## Data listing
——

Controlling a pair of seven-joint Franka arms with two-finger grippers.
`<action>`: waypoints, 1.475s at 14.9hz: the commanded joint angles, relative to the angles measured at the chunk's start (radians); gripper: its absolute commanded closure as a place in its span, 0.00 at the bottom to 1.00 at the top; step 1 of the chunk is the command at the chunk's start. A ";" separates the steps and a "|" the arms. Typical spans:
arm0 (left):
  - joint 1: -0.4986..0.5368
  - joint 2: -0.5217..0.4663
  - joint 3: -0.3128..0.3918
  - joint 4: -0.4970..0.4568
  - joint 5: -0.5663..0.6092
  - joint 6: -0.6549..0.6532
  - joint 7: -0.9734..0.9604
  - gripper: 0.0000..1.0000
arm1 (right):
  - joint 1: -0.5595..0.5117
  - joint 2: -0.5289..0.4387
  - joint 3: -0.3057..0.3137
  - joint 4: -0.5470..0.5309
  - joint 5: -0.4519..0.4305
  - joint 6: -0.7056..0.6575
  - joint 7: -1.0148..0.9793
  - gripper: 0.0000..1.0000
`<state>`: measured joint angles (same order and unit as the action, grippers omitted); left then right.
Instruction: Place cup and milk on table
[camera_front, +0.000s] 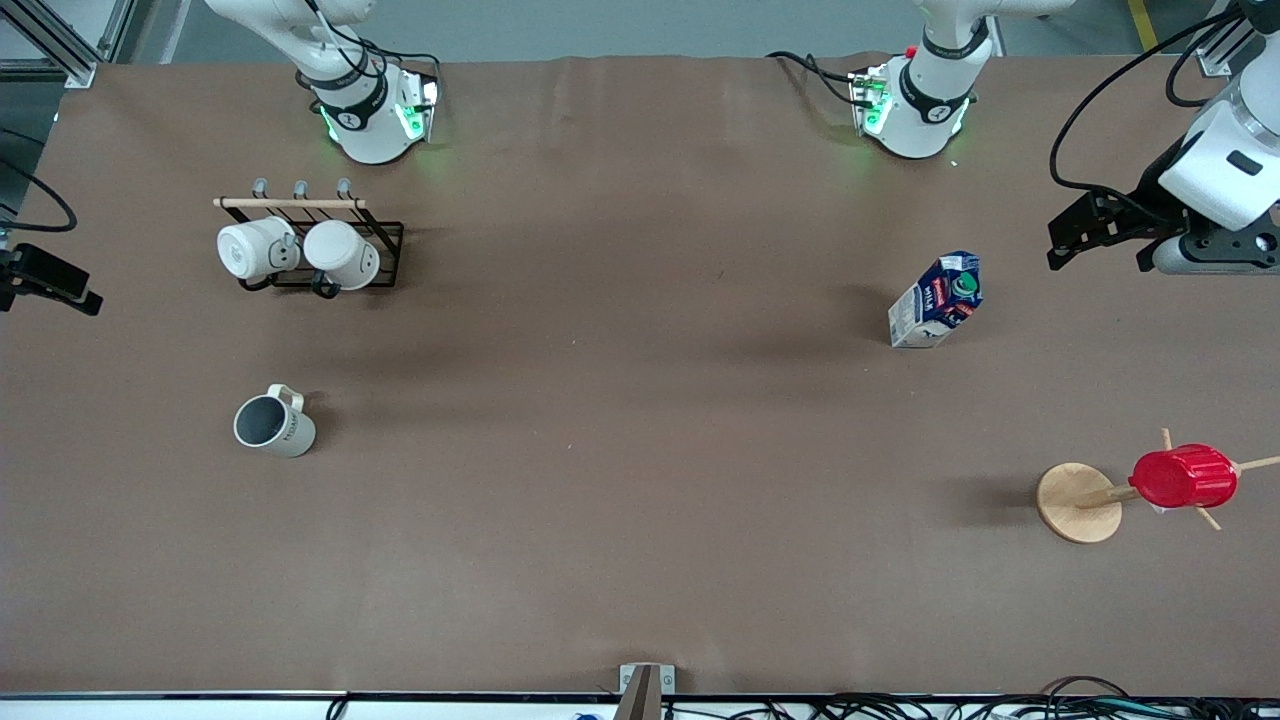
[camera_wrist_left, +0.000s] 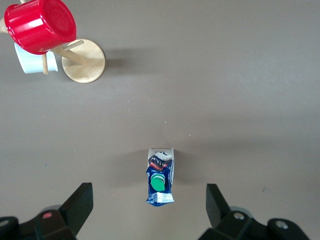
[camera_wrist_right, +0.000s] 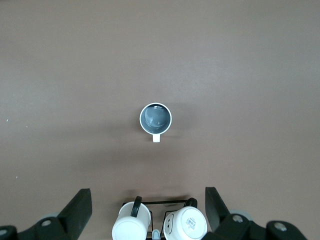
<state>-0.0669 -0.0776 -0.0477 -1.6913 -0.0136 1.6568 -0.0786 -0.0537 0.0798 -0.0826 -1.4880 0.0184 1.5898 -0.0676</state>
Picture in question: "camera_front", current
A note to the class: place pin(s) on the aluminium frame profile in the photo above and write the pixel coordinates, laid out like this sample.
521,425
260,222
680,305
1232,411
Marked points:
55,40

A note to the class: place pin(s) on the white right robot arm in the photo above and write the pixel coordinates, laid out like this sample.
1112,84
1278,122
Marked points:
365,110

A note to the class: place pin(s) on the white mug with face print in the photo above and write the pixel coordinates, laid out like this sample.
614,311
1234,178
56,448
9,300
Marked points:
255,248

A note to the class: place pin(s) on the plain white mug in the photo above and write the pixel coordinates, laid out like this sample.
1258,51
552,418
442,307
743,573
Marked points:
342,252

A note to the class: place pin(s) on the blue white milk carton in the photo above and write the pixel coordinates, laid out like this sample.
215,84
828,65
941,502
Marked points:
938,300

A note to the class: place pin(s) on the wooden mug tree stand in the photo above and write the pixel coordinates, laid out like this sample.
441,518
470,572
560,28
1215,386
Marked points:
1080,502

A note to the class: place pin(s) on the metal bracket with wooden post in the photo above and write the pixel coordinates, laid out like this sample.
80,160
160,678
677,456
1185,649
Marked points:
645,690

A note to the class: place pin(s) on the red ribbed plastic cup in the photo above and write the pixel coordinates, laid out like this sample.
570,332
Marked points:
1185,477

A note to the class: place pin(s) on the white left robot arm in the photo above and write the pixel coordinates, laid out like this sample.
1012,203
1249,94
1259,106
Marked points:
1225,150

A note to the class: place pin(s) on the white mug with grey inside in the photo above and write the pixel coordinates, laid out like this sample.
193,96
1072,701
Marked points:
272,425

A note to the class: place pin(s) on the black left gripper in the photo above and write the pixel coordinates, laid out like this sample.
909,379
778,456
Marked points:
1140,212

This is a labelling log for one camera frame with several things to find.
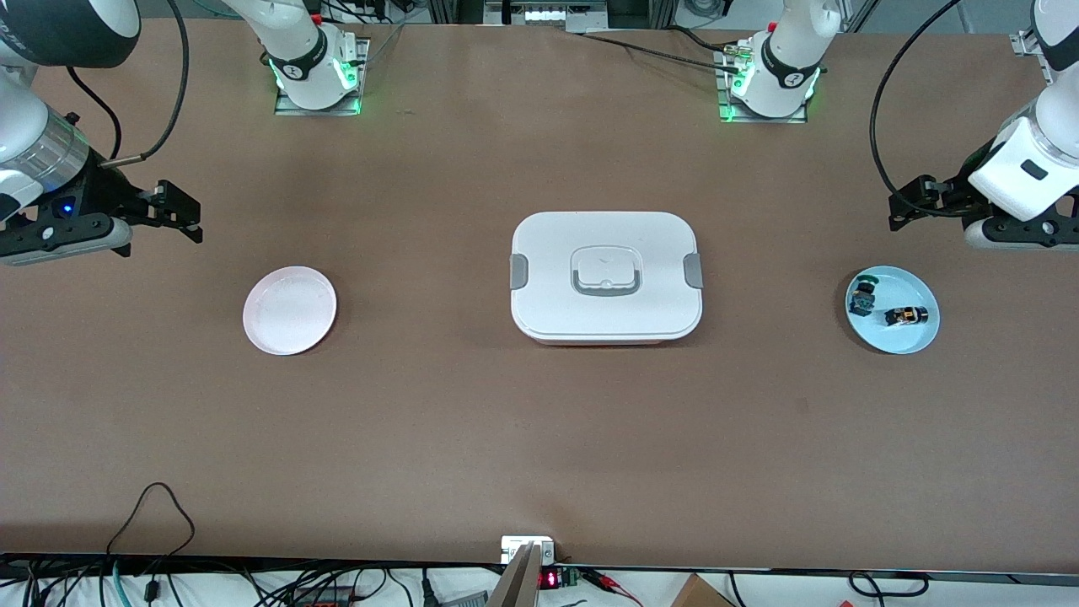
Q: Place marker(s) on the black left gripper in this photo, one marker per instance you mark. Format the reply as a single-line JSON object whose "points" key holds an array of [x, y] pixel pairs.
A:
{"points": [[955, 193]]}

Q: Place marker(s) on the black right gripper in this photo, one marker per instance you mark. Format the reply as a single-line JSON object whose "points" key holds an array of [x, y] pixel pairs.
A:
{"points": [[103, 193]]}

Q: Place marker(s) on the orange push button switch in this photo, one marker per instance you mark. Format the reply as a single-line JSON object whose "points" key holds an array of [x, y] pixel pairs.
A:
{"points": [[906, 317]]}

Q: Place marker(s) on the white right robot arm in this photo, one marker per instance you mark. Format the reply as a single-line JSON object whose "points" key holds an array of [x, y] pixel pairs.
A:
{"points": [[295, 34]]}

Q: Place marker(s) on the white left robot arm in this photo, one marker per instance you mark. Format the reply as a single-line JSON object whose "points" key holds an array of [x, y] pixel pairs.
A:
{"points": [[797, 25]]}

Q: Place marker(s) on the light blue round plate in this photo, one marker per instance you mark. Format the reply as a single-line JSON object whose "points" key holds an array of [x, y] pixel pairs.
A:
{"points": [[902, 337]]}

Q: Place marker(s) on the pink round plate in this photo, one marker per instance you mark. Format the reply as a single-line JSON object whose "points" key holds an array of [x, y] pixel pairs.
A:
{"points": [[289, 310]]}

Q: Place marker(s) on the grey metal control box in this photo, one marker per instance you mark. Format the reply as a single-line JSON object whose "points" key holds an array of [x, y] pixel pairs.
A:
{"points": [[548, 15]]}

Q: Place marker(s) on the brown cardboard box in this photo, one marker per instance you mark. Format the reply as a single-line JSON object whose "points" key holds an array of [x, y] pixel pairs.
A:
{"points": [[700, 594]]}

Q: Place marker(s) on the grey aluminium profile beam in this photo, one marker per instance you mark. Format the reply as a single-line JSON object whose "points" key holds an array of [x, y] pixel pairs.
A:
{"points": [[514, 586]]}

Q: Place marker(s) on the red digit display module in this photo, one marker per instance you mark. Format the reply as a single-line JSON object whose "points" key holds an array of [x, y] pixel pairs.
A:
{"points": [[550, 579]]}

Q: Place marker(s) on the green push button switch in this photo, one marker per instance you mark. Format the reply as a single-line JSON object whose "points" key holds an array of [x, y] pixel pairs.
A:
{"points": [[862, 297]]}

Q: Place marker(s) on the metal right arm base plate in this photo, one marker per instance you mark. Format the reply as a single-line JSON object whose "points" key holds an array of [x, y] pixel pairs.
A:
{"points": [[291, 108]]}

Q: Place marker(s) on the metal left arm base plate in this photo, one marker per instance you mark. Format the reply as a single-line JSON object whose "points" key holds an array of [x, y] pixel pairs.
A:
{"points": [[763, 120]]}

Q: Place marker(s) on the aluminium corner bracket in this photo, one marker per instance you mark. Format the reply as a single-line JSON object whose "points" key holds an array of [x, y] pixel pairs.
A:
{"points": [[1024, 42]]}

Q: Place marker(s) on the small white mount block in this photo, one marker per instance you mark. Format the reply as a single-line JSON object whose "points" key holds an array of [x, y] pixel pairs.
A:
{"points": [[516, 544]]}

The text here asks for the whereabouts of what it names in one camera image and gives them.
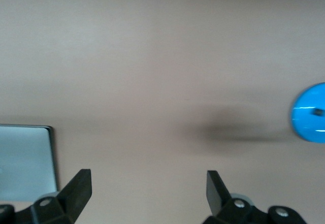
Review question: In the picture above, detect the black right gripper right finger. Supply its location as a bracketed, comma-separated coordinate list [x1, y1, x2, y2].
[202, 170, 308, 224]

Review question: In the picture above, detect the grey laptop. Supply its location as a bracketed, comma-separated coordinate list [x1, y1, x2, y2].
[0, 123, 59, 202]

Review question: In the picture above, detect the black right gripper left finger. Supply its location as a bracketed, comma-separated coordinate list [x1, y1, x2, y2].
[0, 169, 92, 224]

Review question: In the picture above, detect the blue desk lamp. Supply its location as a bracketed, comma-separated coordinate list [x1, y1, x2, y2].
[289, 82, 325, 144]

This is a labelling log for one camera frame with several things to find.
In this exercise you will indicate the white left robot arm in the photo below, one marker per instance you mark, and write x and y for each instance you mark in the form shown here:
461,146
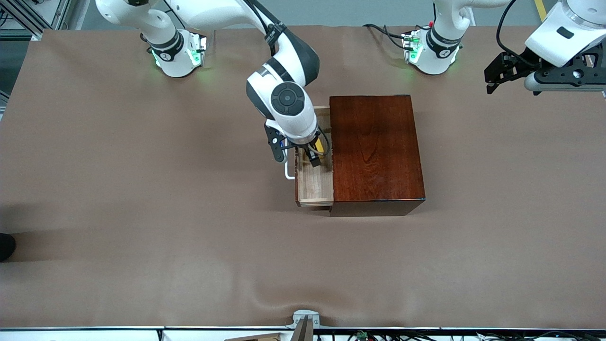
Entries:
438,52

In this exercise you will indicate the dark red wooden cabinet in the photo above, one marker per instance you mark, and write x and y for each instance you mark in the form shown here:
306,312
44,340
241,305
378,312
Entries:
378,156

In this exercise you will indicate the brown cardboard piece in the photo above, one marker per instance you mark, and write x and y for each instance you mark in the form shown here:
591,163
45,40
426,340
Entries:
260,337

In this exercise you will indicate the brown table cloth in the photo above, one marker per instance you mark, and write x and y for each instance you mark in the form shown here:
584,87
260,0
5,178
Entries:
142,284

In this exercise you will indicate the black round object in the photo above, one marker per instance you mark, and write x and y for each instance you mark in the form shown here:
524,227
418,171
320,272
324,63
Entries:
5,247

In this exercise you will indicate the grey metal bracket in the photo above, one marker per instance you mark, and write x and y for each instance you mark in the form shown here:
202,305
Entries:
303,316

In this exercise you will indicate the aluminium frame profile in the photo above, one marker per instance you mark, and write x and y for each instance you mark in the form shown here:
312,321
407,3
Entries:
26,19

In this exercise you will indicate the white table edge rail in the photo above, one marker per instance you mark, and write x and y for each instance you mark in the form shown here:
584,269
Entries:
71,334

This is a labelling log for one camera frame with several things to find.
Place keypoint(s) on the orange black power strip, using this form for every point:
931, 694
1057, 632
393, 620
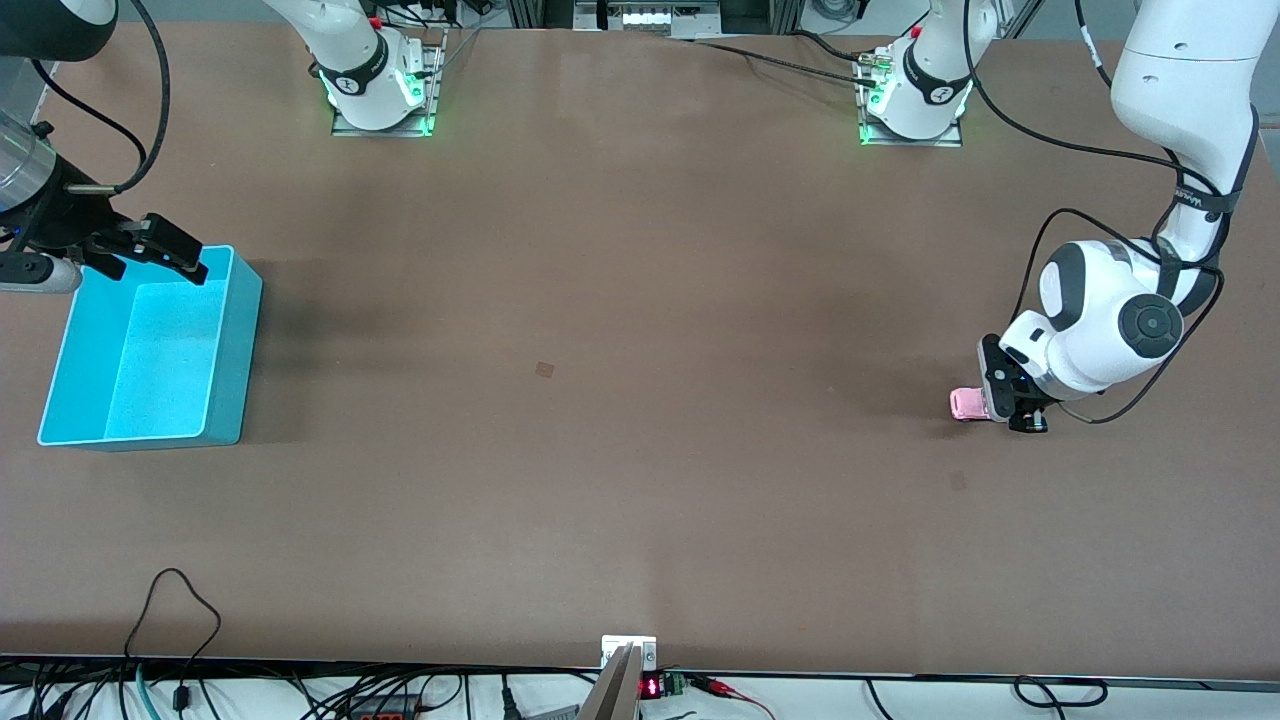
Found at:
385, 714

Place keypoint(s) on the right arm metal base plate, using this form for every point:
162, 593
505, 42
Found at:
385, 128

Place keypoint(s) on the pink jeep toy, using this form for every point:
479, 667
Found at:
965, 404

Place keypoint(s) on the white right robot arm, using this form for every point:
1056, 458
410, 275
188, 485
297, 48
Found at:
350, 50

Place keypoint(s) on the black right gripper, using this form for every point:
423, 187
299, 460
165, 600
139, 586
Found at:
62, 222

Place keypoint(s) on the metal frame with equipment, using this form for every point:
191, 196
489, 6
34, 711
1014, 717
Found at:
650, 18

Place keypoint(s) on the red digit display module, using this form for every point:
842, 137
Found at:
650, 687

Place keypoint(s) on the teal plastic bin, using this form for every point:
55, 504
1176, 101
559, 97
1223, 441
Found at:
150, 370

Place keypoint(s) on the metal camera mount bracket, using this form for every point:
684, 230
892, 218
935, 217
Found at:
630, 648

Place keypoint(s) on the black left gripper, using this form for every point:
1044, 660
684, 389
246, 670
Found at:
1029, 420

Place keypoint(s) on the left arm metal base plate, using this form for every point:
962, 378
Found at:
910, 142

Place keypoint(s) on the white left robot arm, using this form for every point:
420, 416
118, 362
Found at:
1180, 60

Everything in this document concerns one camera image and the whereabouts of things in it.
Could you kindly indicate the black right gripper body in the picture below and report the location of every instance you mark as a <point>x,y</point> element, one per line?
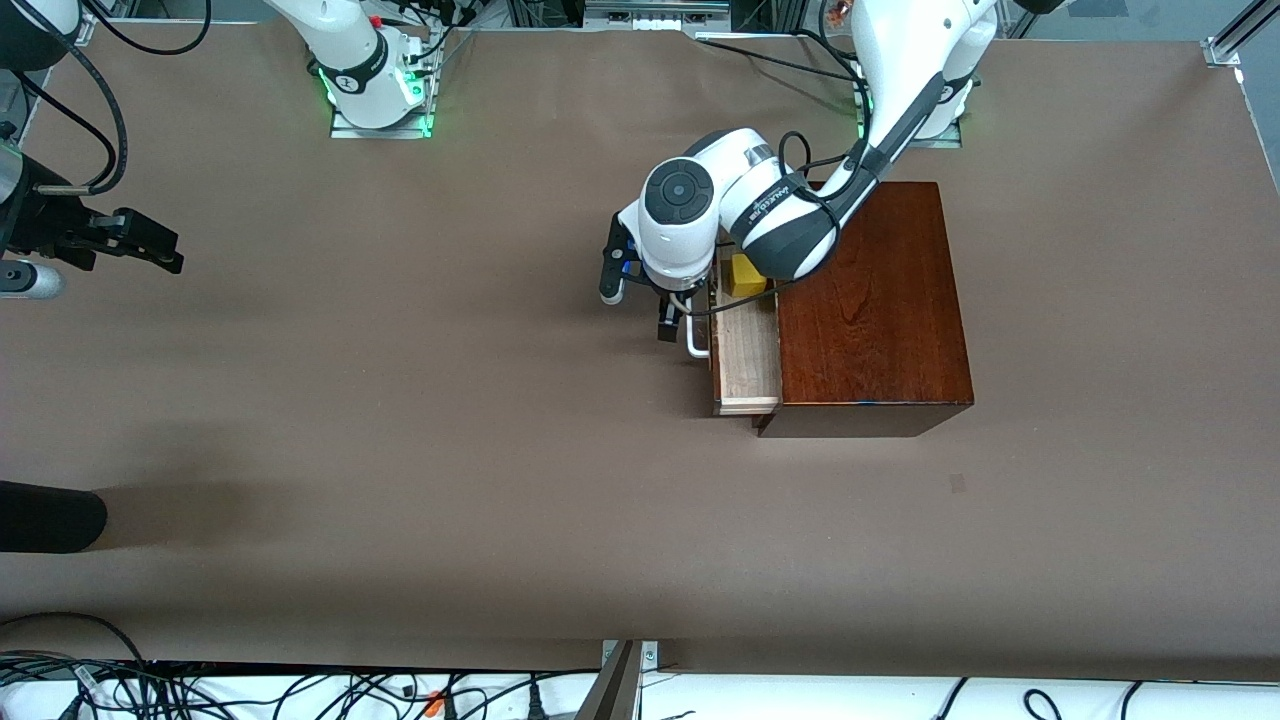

——

## Task requirements
Return all lines in the entries above that carry the word "plastic".

## Output
A note to the class: place pin(s) on the red ribbed plastic cup in the photo above and write the pixel coordinates, laid out like this sample.
Place keypoint(s) on the teal plastic bin, using this form for every point:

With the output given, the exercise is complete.